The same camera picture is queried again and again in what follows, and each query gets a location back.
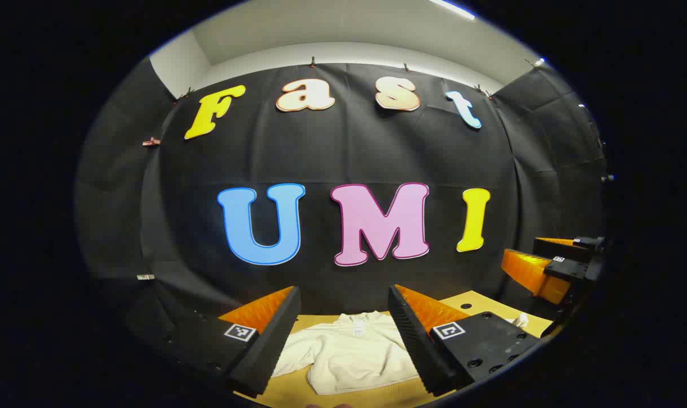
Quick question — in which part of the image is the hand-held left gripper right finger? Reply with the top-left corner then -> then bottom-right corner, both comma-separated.
387,284 -> 542,397

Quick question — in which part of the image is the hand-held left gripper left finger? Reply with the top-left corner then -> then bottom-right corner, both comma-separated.
168,286 -> 302,398

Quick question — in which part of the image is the white sweatshirt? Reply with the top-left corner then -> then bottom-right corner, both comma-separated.
271,311 -> 530,396

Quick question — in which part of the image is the black backdrop cloth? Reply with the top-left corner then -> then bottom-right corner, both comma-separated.
74,57 -> 610,355

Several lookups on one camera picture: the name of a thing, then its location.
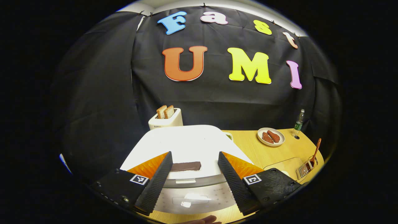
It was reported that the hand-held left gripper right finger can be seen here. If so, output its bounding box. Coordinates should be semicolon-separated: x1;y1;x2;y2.
218;152;302;216

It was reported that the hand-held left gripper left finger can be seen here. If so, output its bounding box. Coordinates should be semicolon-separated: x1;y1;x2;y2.
90;151;173;215

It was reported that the clear rice box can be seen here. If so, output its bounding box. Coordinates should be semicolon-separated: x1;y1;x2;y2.
263;157;308;184

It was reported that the white rice cooker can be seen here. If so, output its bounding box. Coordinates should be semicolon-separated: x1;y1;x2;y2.
120;125;254;215

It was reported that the metal wire chopstick holder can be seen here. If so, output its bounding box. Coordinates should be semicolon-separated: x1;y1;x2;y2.
296;155;319;180

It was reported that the brown wooden spoon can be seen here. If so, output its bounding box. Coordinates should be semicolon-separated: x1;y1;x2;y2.
306;138;322;171

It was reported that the white round plate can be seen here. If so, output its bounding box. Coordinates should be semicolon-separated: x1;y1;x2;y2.
257;128;285;147

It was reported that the white toaster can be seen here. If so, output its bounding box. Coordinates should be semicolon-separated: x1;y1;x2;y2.
148;108;183;130

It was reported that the clear plastic water bottle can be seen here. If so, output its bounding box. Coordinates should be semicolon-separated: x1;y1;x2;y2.
292;109;305;139

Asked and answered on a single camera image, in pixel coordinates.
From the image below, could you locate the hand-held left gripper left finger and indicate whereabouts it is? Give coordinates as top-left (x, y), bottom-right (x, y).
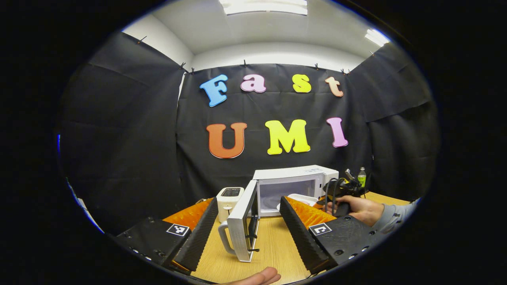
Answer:
top-left (113, 197), bottom-right (219, 274)

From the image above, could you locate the large ceiling light panel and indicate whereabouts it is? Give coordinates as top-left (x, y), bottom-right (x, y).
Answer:
top-left (219, 0), bottom-right (308, 16)

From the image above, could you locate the small ceiling light panel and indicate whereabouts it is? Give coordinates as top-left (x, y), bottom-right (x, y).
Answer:
top-left (364, 28), bottom-right (391, 47)

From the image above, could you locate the white rectangular food tray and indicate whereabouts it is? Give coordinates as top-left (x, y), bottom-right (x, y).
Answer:
top-left (277, 193), bottom-right (319, 210)

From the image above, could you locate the cream white toaster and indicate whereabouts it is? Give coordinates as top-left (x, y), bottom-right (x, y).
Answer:
top-left (216, 187), bottom-right (245, 223)

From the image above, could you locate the white microwave oven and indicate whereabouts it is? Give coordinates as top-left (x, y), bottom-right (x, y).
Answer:
top-left (218, 165), bottom-right (339, 263)

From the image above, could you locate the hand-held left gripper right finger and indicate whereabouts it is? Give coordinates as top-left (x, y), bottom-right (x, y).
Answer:
top-left (279, 196), bottom-right (391, 276)

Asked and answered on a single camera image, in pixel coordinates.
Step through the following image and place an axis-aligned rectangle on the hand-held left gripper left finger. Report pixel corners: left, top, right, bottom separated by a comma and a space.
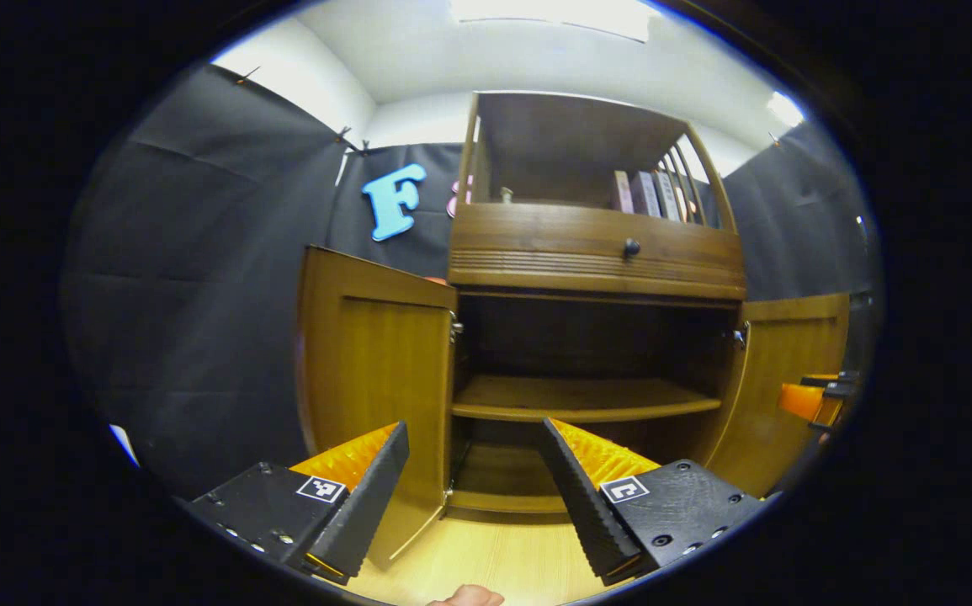
185, 421, 411, 585

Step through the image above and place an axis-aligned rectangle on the small ceiling light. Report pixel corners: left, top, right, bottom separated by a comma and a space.
768, 91, 806, 127

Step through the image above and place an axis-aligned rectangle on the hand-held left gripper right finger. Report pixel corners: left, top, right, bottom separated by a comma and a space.
534, 417, 766, 587

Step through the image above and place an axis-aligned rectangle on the grey upright book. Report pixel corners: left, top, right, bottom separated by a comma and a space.
652, 168, 682, 221

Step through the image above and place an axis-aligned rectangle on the pale lilac upright book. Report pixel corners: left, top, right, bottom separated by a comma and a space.
630, 171, 661, 218

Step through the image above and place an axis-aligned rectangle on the wooden cabinet door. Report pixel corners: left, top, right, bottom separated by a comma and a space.
296, 244, 459, 571
700, 292, 852, 499

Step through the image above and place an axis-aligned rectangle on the wooden inner cabinet shelf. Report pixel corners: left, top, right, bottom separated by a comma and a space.
452, 375, 722, 423

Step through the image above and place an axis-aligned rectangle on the wooden drawer with black knob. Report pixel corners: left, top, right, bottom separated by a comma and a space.
449, 202, 747, 301

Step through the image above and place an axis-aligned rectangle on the black backdrop cloth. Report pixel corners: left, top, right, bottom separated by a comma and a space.
61, 63, 882, 497

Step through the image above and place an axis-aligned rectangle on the large ceiling light panel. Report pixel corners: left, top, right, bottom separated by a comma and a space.
450, 0, 663, 43

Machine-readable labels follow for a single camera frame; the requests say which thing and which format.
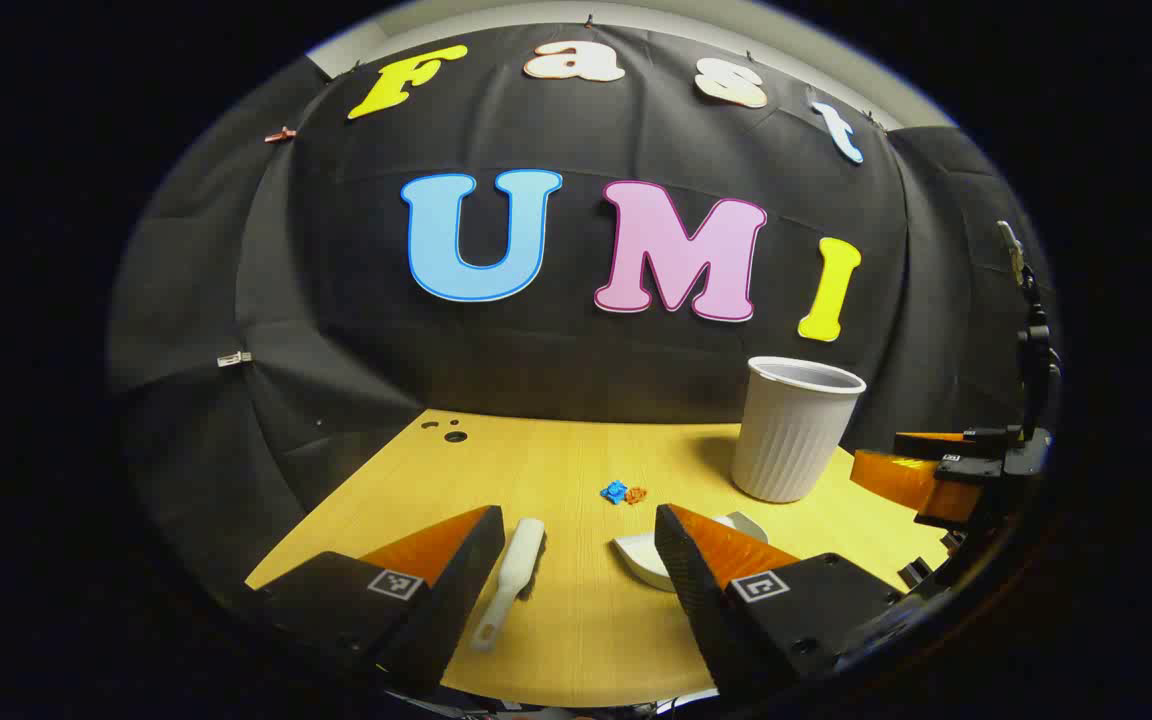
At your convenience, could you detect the wooden desktop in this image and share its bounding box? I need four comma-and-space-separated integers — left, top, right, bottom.
244, 408, 952, 709

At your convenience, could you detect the white ribbed garbage bin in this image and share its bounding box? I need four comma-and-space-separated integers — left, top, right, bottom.
731, 356, 867, 504

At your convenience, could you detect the black backdrop cloth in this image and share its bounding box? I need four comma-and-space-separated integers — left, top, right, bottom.
106, 22, 1059, 611

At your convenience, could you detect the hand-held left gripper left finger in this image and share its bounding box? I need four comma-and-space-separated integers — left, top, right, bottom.
244, 505, 507, 693

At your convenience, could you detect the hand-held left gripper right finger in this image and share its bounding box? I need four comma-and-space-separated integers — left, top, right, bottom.
654, 503, 907, 703

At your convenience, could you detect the small white broom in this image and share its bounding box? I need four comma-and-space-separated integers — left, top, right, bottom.
471, 517, 547, 653

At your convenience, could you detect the white dustpan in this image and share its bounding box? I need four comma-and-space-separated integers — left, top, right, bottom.
613, 511, 769, 593

- - -

### ASSIGNED TASK
Copy out the whole listing word for word, except for any picture it includes.

### ANSWER SPACE
The same camera picture is queried again and again in what follows, and each query gets a location back.
Quick question — in which part of the image is the hand-held left gripper right finger? Reply with the top-left corner then -> then bottom-right corner, both comma-separated.
387,284 -> 542,397

Quick question — in which part of the image is the hand-held left gripper left finger? Reply with the top-left corner then -> then bottom-right corner, both comma-separated.
168,286 -> 302,398

Quick question — in which part of the image is the white sweatshirt? Reply with the top-left corner then -> then bottom-right corner, both comma-separated.
271,311 -> 530,396

Quick question — in which part of the image is the black backdrop cloth? Reply with the top-left corner then -> then bottom-right corner, both comma-separated.
74,57 -> 610,355

Several lookups on one camera picture: the name of a thing, then its location.
It was reported that the hand-held left gripper right finger can be seen here. If so, output its bounding box. Coordinates should be semicolon-separated: x1;y1;x2;y2.
218;152;302;216

It was reported that the hand-held left gripper left finger can be seen here. If so, output its bounding box. Coordinates should be semicolon-separated: x1;y1;x2;y2.
90;151;173;215

It was reported that the clear rice box can be seen here. If so, output its bounding box. Coordinates should be semicolon-separated: x1;y1;x2;y2.
263;157;308;184

It was reported that the white rice cooker can be seen here. If so, output its bounding box. Coordinates should be semicolon-separated: x1;y1;x2;y2.
120;125;254;215

It was reported that the metal wire chopstick holder can be seen here. If so, output its bounding box. Coordinates should be semicolon-separated: x1;y1;x2;y2.
296;155;319;180

It was reported that the brown wooden spoon can be seen here. If so, output its bounding box. Coordinates should be semicolon-separated: x1;y1;x2;y2.
306;138;322;171

It was reported that the white round plate can be seen here. If so, output its bounding box. Coordinates should be semicolon-separated: x1;y1;x2;y2.
257;128;285;147

It was reported that the white toaster can be seen here. If so, output its bounding box. Coordinates should be semicolon-separated: x1;y1;x2;y2.
148;108;183;130

It was reported that the clear plastic water bottle can be seen here. If so, output its bounding box. Coordinates should be semicolon-separated: x1;y1;x2;y2.
292;109;305;139

Asked and answered on a single camera image, in pixel coordinates.
From the image below, could you locate the hand-held left gripper left finger and indicate whereabouts it is? Give coordinates as top-left (x, y), bottom-right (x, y).
Answer:
top-left (113, 197), bottom-right (219, 274)

From the image above, could you locate the large ceiling light panel and indicate whereabouts it is? Give coordinates as top-left (x, y), bottom-right (x, y).
Answer:
top-left (219, 0), bottom-right (308, 16)

From the image above, could you locate the small ceiling light panel and indicate whereabouts it is? Give coordinates as top-left (x, y), bottom-right (x, y).
Answer:
top-left (364, 28), bottom-right (391, 47)

From the image above, could you locate the white rectangular food tray and indicate whereabouts it is? Give coordinates as top-left (x, y), bottom-right (x, y).
Answer:
top-left (277, 193), bottom-right (319, 210)

From the image above, could you locate the cream white toaster and indicate whereabouts it is? Give coordinates as top-left (x, y), bottom-right (x, y).
Answer:
top-left (216, 187), bottom-right (245, 223)

From the image above, could you locate the white microwave oven and indicate whereabouts it is? Give coordinates as top-left (x, y), bottom-right (x, y).
Answer:
top-left (218, 165), bottom-right (339, 263)

From the image above, could you locate the hand-held left gripper right finger and indicate whereabouts it is? Give coordinates as top-left (x, y), bottom-right (x, y).
Answer:
top-left (279, 196), bottom-right (391, 276)

Asked and answered on a single camera image, in pixel coordinates.
Step through the following image and place an axis-aligned rectangle on the hand-held left gripper left finger. Report pixel corners: left, top, right, bottom separated by a comma and a space.
185, 421, 411, 585

Step through the image above and place an axis-aligned rectangle on the small ceiling light. Report pixel corners: left, top, right, bottom separated by a comma and a space.
768, 91, 806, 127

Step through the image above and place an axis-aligned rectangle on the hand-held left gripper right finger. Report pixel corners: left, top, right, bottom separated by a comma and a space.
534, 417, 766, 587

Step through the image above and place an axis-aligned rectangle on the grey upright book. Report pixel corners: left, top, right, bottom separated by a comma and a space.
652, 168, 682, 221

Step through the image above and place an axis-aligned rectangle on the pale lilac upright book. Report pixel corners: left, top, right, bottom separated by a comma and a space.
630, 171, 661, 218

Step through the image above and place an axis-aligned rectangle on the wooden cabinet door. Report pixel corners: left, top, right, bottom separated by a comma and a space.
296, 244, 459, 571
700, 292, 852, 499

Step through the image above and place an axis-aligned rectangle on the wooden inner cabinet shelf. Report pixel corners: left, top, right, bottom separated by a comma and a space.
452, 375, 722, 423

Step through the image above and place an axis-aligned rectangle on the wooden drawer with black knob. Report pixel corners: left, top, right, bottom separated by a comma and a space.
449, 202, 747, 301

Step through the image above and place an axis-aligned rectangle on the black backdrop cloth. Report pixel corners: left, top, right, bottom separated by a comma and a space.
61, 63, 882, 497

Step through the image above and place an axis-aligned rectangle on the large ceiling light panel. Report pixel corners: left, top, right, bottom separated by a comma and a space.
450, 0, 663, 43

Machine-readable labels follow for a single camera frame; the requests say which thing and which format.
At your convenience, could you detect the wooden desktop in this image and share its bounding box? I need four comma-and-space-separated integers — left, top, right, bottom.
244, 408, 952, 709

At your convenience, could you detect the white ribbed garbage bin in this image and share its bounding box? I need four comma-and-space-separated integers — left, top, right, bottom.
731, 356, 867, 504

At your convenience, could you detect the black backdrop cloth in this image and share its bounding box? I need four comma-and-space-separated integers — left, top, right, bottom.
106, 22, 1059, 611

At your convenience, could you detect the hand-held left gripper left finger in this image and share its bounding box? I need four comma-and-space-separated integers — left, top, right, bottom.
244, 505, 507, 693

At your convenience, could you detect the hand-held left gripper right finger in this image and share its bounding box? I need four comma-and-space-separated integers — left, top, right, bottom.
654, 503, 907, 703

At your convenience, could you detect the small white broom in this image and share its bounding box? I need four comma-and-space-separated integers — left, top, right, bottom.
471, 517, 547, 653

At your convenience, could you detect the white dustpan in this image and share its bounding box? I need four comma-and-space-separated integers — left, top, right, bottom.
613, 511, 769, 593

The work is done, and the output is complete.